Number four, he talks about identifying danger zones. A danger zone can be any
particular time of day, for example, or it can be a reaction to a predictable circumstance.
It may be that your Internet use is triggered by certain things, an argument with your
spouse.

It may be that it is a default option, what you go to whenever you don't have something
else to occupy your time. And maybe it's what you do because it's what's available to
you in the evening, after dinner. It's open time. And so it may be the challenges with
Internet use really are localized and connect with certain times, events, people and so
forth. So, the user doesn't have to get through 24 hours. It may be that he or she has
only an hour or two of lost thoughts during the day. So, if the user just recognizes
danger zones, then he or she really only needs to tackle the danger zones in order to
tackle the over-arching problem.

Number five, making lifestyle changes. It's not willpower, Dr. Phil says, it's
programming. The user has to set life up for success so you will break your addiction to
the Internet just like when trying stop smoking or drinking. The user must try a wide
variety of things.

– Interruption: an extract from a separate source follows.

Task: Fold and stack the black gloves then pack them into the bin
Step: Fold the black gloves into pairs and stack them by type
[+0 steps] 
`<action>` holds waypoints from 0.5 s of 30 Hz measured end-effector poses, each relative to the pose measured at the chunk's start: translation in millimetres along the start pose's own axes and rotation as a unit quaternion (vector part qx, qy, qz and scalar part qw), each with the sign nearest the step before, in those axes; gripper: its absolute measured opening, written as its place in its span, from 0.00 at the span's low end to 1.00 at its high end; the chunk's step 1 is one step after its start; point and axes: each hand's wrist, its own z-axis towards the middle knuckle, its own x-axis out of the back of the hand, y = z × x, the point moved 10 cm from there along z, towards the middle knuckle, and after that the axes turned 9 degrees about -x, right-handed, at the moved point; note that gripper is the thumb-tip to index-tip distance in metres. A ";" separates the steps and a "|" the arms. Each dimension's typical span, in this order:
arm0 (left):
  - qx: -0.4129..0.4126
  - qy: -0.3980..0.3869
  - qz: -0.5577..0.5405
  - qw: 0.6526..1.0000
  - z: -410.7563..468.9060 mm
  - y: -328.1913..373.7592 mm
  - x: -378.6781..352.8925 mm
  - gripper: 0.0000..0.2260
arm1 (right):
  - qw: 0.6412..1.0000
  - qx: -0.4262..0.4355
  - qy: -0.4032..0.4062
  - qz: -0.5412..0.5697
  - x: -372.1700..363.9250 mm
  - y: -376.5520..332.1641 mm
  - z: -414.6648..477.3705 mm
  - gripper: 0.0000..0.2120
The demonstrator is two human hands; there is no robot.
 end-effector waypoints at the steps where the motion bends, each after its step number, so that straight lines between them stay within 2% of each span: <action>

Certainly, you don't want to carry around money for cigarette-vending
machines.

And the user needs to get rid of things that may trigger a behavior in one's house or
work setting. Setting up the environment can really help you with that regard. The user
may have to make Internet use limited or may have to put a timer on it. Alternatively, the
user may have to have sign-ins and sign-outs by spouses or may need to be monitored.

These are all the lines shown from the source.